Doug, here are some comments on your recent additions to the History of Lebanon discussion under the heading "Feb 26 2005 round of edits".

(1) You wrote: "Don't patronize me on [not] having a stated position on the conflict. You're clearly anti-Israeli, though similar to Mustafaa you use the deceipt of 'I don't see myself as anti-people'. Whatever. Using Chomsky who is a propaganda mill par exelance is a clear indication of your bias and is similarly highly problematic for a Wikipedia editor dedicated to ensuring NPOV in Mideast entries....Chomsky and Pat Buchanan can agree at least on a few things. Both are anti-Israeli, and both have a paranoid dellusion of Jewish/Zionist control of the US/World."

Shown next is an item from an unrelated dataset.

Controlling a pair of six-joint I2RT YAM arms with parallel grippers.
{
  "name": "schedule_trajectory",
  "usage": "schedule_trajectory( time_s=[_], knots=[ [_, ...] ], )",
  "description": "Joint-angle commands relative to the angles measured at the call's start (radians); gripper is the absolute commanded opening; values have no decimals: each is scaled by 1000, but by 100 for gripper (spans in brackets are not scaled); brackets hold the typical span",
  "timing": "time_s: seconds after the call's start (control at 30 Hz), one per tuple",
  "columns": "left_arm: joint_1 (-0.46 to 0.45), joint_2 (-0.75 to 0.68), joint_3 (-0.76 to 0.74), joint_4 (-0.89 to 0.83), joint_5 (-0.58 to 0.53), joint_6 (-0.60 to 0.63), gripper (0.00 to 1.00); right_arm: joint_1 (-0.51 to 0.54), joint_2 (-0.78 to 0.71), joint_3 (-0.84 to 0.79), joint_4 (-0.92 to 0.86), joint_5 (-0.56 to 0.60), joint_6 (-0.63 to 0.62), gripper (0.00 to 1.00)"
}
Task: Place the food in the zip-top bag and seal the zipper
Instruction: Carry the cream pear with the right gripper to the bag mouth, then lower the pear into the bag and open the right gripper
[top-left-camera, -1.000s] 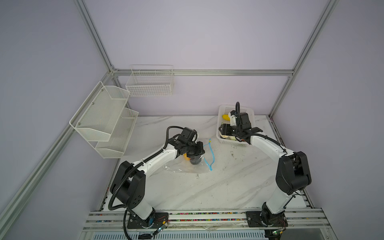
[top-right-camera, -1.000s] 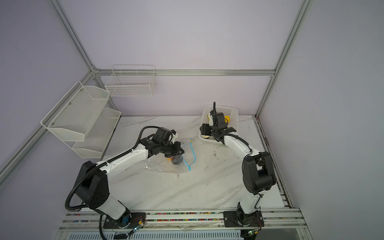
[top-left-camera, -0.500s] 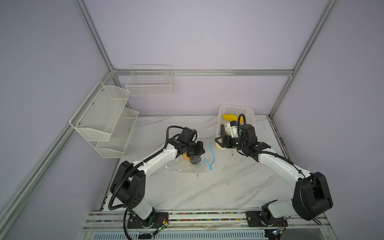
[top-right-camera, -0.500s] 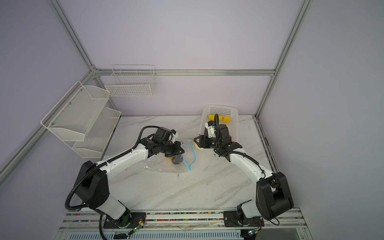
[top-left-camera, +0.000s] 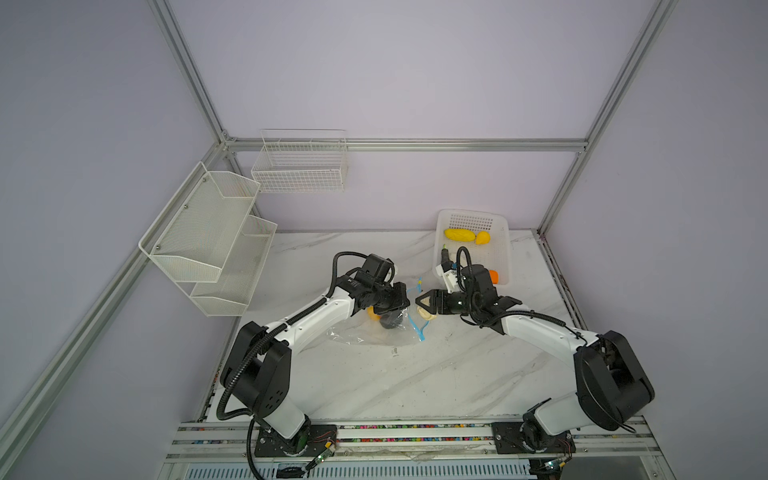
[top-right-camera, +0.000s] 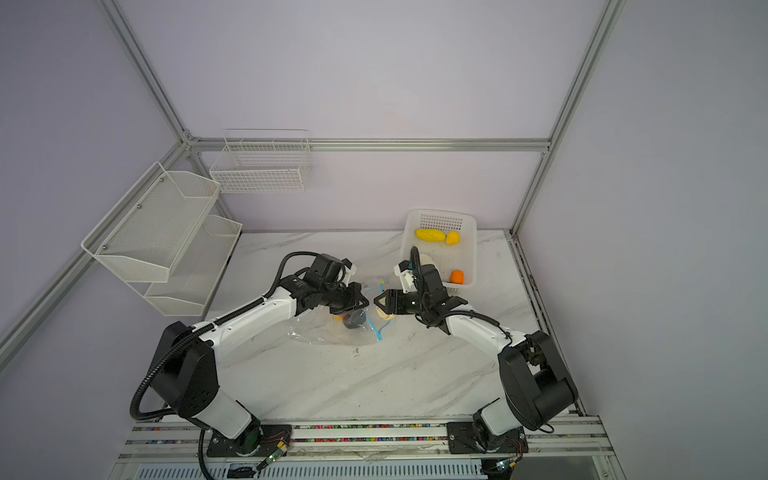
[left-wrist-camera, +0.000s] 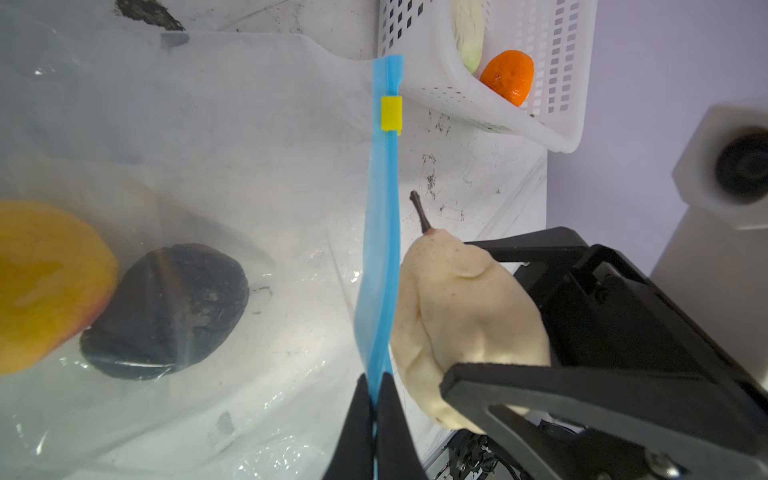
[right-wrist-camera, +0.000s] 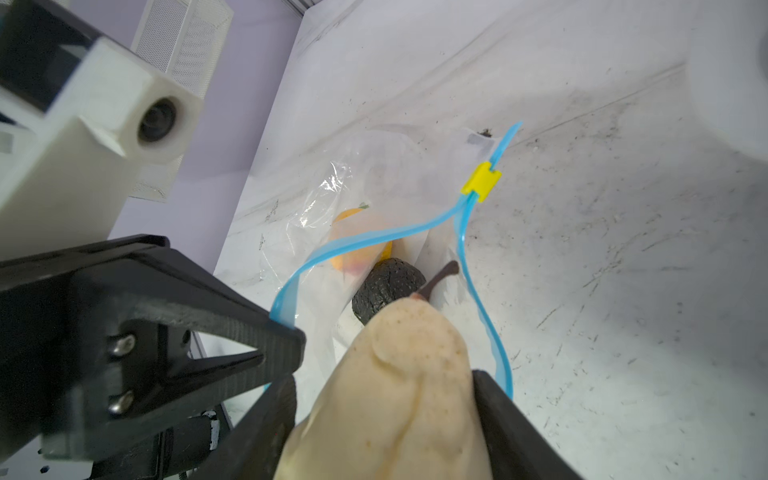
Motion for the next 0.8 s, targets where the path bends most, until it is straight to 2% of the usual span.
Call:
schedule_trajectory(
  time_s=[0.0, 0.77],
  knots=[
    [0, -36, 100, 29, 5, -9, 0, 14, 20, -2, 52, 1, 5, 65],
    [-2, -64, 87, 30, 8, -10, 0, 69, 160, 43, 65, 20, -7, 66]
  ],
)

First, a few words about my "stated position", which I described in this way: "I just tend to view people as people, with motives that are understandable from their particular perspectives, and I think that's the essence of NPOV." That is, I actually do have a stated position: I approach historical questions by trying to understand the perspectives of the major actors. For example, I have read three books specifically about the Arab-Israeli conflict: the Smith book, which I read first, and then Dershowitz's A Case For Israel and Chomsky's Fateful Triangle, back-to-back, using Smith to check facts and data. You may quibble with my choices, but I think my strategy was sound: first read a standard survey of the topic, and then read one reputedly biased account from each side of the spectrum. I did not approach the readings, then as now, as a Zionist or Palestinian sympathizer: in fact, I knew next to nothing about the conflict until I started reading Smith, and that was in college a few years ago. My personal view is that the actions of each major player in the conflict have generally been rational or at least comprehensible from that player's perspective, and to be honest, I am not interested to go further than that and delve into normative questions (nor, to state the obvious, is Wikipedia an appropriate forum in which to do so).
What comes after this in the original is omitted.